Partial Upserts in Pinot
To learn how to perform partial upserts on a real-time table, watch the following video, or complete the tutorial below, starting with Prerequites.
To get a better understanding of upserts and how they work, see the Full Upserts documentation.
Pinot Version | 0.9.3 |
Code | startreedata/pinot-recipes/partial-upserts |
Prerequisites
To follow the code examples in this guide, you must install Docker (opens in a new tab) locally and download recipes.
Navigate to recipe
- If you haven't already, download recipes.
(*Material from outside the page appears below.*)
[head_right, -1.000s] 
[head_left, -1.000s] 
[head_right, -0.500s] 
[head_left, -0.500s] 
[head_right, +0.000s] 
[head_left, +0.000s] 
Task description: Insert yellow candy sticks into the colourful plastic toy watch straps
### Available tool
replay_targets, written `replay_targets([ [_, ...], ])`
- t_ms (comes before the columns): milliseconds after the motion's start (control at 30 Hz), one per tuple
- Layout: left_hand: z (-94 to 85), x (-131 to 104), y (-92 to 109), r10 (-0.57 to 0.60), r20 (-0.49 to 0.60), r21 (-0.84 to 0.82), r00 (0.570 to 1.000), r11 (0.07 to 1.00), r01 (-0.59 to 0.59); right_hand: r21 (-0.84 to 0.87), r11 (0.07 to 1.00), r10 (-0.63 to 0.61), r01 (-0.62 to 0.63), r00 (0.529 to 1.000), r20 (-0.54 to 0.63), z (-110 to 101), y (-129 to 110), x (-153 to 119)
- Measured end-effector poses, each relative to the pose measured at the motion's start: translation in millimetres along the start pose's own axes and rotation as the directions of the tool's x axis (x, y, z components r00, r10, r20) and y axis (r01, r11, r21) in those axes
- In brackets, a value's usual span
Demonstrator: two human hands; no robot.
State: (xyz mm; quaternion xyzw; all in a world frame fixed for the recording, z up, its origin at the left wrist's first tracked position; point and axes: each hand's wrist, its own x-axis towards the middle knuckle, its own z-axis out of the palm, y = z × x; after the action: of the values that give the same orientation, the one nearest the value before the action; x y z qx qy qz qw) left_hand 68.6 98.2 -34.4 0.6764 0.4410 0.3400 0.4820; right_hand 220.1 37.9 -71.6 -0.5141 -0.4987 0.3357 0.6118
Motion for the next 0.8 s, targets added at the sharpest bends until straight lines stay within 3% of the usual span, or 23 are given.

- In terminal, go to the recipe by running the following command:
cd pinot-recipes/recipes/upserts-partial
Launch Pinot Cluster
You can spin up a Pinot Cluster by running the following command:
docker-compose up
This command will run a single instance of the Pinot Controller, Pinot Server, Pinot Broker, Zookeeper, and Kafka. You can find the docker-compose.yml (opens in a new tab) file on GitHub.
Create meetup_rsvp
Kafka topic
This recipe explores capturing RSVPs for meetup events. A meetup can be hosted by multiple groups, at multiple venues.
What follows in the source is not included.